6 min read
On this page

Sequence Labeling

Overview

Sequence labeling assigns a categorical label to each token in a sequence. It is a foundational task in NLP, underpinning part-of-speech tagging, named entity recognition, chunking, and more. The progression from handcrafted rules to statistical models to neural architectures mirrors the broader evolution of the field.


Part-of-Speech Tagging

POS tagging assigns grammatical categories (noun, verb, adjective, etc.) to each word.

Tag Sets

| Tag Set | Size | Example Tags | |---|---|---| | Universal POS | 17 | NOUN, VERB, ADJ, ADV, DET | | Penn Treebank | 45 | NN, NNS, VB, VBD, JJ, RB |

Hidden Markov Models (HMM)

A generative model that jointly models the tag sequence and the word sequence.

Components:

  • Transition probabilities: P(t_i | t_{i-1}) -- how likely one tag follows another
  • Emission probabilities: P(w_i | t_i) -- how likely a word given its tag
  • Initial probabilities: P(t_1)

Decoding: The Viterbi algorithm finds the most probable tag sequence in O(T * K^2) time, where T is sequence length and K is the number of tags.

Limitations:

  • Assumes each word depends only on its tag (not context words)
  • Cannot use arbitrary overlapping features
  • Unknown words handled by suffix-based heuristics

Conditional Random Fields (CRF)

A discriminative model that directly models P(tags | words), allowing rich overlapping features.

Advantages over HMM:

  • No independence assumptions on observations
  • Can include arbitrary features: word shape, prefixes, suffixes, capitalization, gazetteer membership
  • Feature templates capture patterns like "current word is capitalized and previous tag is DET"

Training: Maximize conditional log-likelihood with gradient-based optimization. The partition function is computed efficiently with the forward algorithm.

Decoding: Viterbi algorithm (same complexity as HMM).

Neural POS Taggers

Modern approach: encode the sentence with a bidirectional model and classify each token.

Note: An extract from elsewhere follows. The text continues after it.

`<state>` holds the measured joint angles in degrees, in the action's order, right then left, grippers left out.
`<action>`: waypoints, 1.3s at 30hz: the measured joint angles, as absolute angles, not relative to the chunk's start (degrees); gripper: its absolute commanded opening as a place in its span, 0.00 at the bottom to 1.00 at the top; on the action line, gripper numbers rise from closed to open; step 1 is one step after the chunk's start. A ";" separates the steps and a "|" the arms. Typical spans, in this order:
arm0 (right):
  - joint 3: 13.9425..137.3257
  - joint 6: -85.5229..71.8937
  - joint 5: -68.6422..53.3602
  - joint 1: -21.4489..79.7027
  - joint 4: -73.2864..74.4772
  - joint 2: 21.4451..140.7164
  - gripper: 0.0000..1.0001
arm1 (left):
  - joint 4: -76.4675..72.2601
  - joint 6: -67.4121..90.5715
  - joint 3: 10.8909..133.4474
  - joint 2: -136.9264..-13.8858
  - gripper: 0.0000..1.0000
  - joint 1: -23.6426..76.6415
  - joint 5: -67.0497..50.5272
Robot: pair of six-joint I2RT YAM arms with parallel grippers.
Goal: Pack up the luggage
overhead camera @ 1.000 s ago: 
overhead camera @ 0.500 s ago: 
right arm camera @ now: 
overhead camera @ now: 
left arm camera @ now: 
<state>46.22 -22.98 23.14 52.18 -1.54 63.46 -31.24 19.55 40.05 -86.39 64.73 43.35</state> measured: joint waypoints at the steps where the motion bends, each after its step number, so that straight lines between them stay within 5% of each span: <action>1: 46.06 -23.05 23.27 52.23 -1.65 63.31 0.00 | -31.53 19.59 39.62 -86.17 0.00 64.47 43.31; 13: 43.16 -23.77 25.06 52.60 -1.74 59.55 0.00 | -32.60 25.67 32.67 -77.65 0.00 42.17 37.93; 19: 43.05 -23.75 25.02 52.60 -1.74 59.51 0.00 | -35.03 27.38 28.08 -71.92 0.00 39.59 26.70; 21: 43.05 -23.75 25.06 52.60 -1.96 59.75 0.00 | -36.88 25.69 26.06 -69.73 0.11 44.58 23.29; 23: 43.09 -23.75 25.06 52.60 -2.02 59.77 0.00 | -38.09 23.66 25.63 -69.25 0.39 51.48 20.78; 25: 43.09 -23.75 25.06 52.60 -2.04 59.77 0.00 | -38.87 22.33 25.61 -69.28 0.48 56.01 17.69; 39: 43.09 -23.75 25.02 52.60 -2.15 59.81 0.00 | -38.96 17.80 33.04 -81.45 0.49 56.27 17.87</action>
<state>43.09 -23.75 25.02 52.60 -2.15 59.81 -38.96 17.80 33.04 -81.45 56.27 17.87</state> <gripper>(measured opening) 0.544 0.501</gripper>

Input tokens -> Embeddings -> BiLSTM / Transformer -> Linear -> Softmax per token
  • Pretrained embeddings (or contextual encoders like BERT) provide rich input representations
  • BiLSTM captures left and right context
  • A CRF layer on top can model tag dependencies (see BiLSTM-CRF below)
  • BERT-based taggers achieve >97.5% accuracy on Penn Treebank

Named Entity Recognition (NER)

NER identifies and classifies named entities in text: persons, organizations, locations, dates, etc.

BIO Tagging Scheme

Converts NER from a span identification problem to a token classification problem.

Barack  B-PER
Obama   I-PER
visited O
the     O
White   B-LOC
House   I-LOC

| Tag | Meaning | |---|---| | B-X | Beginning of entity type X | | I-X | Inside (continuation) of entity type X | | O | Outside any entity |

Variants:

  • BIOES/BILOU: adds E (end) and S (single-token entity) tags for richer boundary information
  • BIOES generally outperforms BIO for CRF-based models

Entity Types

Standard datasets define varying granularities:

| Dataset | Types | Example Entities | |---|---|---| | CoNLL-2003 | 4 | PER, ORG, LOC, MISC | | OntoNotes 5.0 | 18 | PERSON, ORG, GPE, DATE, MONEY, ... | | Few-NERD | 66 | Fine-grained subtypes |

BiLSTM-CRF

The dominant neural NER architecture before transformers.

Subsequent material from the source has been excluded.